Tamale in 'coma' as dumsor and water shortage hit the city

Thursday, 31 March 2016 11:11
Residents searching for water in the midst of dumsor Residents searching for water in the midst of dumsor

Basic but critical utility services in Tamale are collapsing; a situation that is making life in the metropolis unbearable for residents.

Residents have in the last two weeks been experiencing unexplained intermittent power outages, which they say, sometimes last for 72 hours. This they say, is not affecting just their lives but their businesses as well.

Again, water has become a scarce commodity in the regional capital due to some operational challenges at the Ghana Water Company caused by the intermittent electricity cuts and technical hitches at the Dalun treatment plant.

Residents who are unable to afford water tanker services, the price of which have doubled in the last two weeks, now have to sacrifice their sleep at night in search of water. The Datoyili dam has now been the alternative for some of them.

The water supply situation at Tishigu, Choggu,  Gurugu, Target, Wurishe, SSNIT Flats, Kalpohini Lowcost and the Tamale campus of the University for Development Studies is worst as they have not had water in their taps for the past two weeks.

Washing bays, hotels and laundry services are the most affected businesses as they are unable to meet the demand from their clients. A trip of water which was previously sold between GHC 60 and GHC70 is now being sold at GHC120 Cedis, which is the cheapest.

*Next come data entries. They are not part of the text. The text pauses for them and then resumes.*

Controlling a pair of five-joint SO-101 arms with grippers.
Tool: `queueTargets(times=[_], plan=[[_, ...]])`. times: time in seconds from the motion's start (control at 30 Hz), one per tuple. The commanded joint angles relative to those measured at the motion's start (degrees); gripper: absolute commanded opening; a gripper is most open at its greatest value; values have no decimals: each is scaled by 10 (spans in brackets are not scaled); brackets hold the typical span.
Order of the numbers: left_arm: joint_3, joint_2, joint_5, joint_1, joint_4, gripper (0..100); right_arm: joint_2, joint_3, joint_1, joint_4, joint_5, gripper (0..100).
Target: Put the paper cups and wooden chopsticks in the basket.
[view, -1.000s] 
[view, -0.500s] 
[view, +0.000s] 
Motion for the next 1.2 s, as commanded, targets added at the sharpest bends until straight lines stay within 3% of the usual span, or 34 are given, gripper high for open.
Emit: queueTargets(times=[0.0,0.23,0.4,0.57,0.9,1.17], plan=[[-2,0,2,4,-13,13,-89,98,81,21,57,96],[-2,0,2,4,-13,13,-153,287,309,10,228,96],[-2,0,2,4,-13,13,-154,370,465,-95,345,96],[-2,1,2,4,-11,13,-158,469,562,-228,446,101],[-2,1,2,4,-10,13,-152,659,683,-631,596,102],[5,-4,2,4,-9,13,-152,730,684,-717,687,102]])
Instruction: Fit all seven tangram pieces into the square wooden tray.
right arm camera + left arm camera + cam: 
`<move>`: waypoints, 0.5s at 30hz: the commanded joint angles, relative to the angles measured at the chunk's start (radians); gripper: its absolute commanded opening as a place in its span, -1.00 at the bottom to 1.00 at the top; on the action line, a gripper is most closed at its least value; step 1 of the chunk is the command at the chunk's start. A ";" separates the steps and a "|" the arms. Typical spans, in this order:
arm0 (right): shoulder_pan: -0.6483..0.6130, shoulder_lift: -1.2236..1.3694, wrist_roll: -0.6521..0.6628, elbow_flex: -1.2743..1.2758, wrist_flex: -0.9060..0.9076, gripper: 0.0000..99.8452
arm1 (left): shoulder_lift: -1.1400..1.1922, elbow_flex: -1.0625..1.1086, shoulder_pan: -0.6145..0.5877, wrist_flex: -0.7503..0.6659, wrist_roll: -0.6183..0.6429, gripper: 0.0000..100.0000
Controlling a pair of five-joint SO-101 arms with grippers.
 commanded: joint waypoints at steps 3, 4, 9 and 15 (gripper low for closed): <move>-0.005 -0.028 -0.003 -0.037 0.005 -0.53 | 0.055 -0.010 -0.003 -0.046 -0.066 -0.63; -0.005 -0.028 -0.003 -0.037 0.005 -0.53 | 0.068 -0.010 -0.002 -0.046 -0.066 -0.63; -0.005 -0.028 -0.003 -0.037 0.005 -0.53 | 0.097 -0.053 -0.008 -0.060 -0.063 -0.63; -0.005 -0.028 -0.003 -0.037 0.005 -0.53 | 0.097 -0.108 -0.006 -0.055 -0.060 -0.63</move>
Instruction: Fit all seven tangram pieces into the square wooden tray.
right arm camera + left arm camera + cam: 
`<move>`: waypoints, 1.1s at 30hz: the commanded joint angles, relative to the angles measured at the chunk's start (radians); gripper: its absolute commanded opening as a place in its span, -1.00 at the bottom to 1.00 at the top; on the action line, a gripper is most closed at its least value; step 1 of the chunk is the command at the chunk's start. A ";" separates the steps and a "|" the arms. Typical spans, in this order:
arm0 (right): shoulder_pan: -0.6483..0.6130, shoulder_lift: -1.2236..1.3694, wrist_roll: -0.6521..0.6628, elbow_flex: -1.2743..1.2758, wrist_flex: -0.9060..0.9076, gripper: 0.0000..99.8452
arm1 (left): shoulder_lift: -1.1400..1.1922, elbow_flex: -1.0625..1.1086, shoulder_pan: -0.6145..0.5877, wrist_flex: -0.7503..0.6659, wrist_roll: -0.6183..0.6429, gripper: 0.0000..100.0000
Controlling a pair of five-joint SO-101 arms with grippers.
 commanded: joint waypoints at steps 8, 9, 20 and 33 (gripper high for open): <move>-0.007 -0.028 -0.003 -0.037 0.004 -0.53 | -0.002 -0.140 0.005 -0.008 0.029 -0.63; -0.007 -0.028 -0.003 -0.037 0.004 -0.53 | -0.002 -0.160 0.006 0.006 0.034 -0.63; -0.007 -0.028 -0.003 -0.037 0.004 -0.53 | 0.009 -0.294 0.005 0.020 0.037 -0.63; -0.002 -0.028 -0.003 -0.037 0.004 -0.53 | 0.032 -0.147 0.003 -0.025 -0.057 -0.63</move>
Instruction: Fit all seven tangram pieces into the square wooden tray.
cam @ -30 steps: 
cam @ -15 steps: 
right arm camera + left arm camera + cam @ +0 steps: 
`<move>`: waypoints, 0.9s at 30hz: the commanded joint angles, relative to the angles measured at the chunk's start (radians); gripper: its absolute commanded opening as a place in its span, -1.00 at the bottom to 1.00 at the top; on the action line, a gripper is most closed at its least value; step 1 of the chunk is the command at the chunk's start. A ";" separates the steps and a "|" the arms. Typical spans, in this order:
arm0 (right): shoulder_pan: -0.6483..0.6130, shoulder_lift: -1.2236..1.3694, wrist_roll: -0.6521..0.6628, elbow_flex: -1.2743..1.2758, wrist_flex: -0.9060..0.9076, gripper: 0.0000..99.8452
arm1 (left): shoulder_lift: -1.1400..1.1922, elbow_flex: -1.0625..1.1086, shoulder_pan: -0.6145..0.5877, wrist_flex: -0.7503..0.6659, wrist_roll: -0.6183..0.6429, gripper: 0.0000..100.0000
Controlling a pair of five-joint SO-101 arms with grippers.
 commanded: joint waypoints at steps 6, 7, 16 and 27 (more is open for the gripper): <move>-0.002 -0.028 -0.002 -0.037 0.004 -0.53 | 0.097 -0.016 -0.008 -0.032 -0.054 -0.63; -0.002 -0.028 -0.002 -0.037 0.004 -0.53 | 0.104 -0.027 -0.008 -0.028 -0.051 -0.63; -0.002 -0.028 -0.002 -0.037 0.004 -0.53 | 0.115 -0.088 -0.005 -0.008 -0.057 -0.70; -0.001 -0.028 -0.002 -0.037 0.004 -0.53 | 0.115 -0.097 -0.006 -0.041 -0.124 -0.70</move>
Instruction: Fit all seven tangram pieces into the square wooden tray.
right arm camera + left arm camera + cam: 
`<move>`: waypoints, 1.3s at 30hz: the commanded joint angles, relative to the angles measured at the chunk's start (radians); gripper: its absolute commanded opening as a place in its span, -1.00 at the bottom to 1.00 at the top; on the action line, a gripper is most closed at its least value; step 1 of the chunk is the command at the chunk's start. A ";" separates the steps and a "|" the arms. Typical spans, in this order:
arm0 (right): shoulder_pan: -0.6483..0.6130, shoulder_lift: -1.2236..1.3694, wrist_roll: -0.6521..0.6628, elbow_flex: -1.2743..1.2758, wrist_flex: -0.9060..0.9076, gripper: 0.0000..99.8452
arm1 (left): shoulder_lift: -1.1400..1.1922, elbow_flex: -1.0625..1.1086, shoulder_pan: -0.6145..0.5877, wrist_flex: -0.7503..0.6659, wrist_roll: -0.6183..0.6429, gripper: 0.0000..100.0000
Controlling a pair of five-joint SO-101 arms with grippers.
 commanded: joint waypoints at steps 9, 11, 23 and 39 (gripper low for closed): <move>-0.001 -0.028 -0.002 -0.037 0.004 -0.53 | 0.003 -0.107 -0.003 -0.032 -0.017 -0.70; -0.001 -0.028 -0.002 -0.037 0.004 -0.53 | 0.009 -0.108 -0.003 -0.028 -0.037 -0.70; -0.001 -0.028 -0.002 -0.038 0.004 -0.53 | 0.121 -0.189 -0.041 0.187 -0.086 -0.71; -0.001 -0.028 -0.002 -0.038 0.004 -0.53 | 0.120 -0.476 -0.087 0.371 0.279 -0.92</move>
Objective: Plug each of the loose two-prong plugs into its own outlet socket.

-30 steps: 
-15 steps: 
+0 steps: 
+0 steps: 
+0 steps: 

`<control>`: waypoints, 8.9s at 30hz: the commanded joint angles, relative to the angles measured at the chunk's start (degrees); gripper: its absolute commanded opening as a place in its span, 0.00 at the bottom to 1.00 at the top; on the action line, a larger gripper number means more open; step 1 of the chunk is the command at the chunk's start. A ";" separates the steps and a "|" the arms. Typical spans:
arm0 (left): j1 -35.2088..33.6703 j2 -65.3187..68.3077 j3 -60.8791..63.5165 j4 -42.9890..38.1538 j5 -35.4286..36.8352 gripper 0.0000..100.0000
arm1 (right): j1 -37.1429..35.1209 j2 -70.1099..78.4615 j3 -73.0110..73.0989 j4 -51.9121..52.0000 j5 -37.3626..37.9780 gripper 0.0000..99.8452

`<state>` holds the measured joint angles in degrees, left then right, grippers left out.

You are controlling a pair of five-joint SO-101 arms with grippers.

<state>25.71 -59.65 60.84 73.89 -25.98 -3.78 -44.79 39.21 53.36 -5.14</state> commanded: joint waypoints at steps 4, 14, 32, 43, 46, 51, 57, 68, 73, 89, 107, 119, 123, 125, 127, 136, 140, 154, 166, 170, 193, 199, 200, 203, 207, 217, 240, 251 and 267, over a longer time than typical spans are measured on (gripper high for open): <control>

A water tanker driver, Hussein Dawuda, explained the hikes is due to the unavailability of water in the region, hence travelled long distance to get water.

On electricity, the residents told TV3 Online, there has not been any communication as to why they keep experiencing frequent electricity cut, noting the situation is so bad that they sometimes feel "a toddler is playing with the power switches"

Responding to the issue, the Northern Regional Public Relations Officer of Ghana Water Nii Abbey, said: "the city is currently undergoing water rationing. The rationing has become necessary due to the some technical hitches at the Dalun treatment plant and the incessant power outages the city is currently facing."

He said until the electricity supply improves, residents will have to brace themselves up for more challenging time as they would have to spend more to get water from alternative sources.

The Northern Electricity Distribution Company which is responsible for electricity supply in the region explained the intermittent power cuts have been the cause of problems with some underground cables.

Its Public Relations Manager, Alhassan Ababa, noted a rainstorm that hit the metropolis on March 22 caused a tower that supplies power to the Dalun water treatment plant to collapse, something he said has affected water supply.

He said the tower was however repaired a week after the incident hence NEDCo cannot be blamed for the challenges in water supply from that time onwards.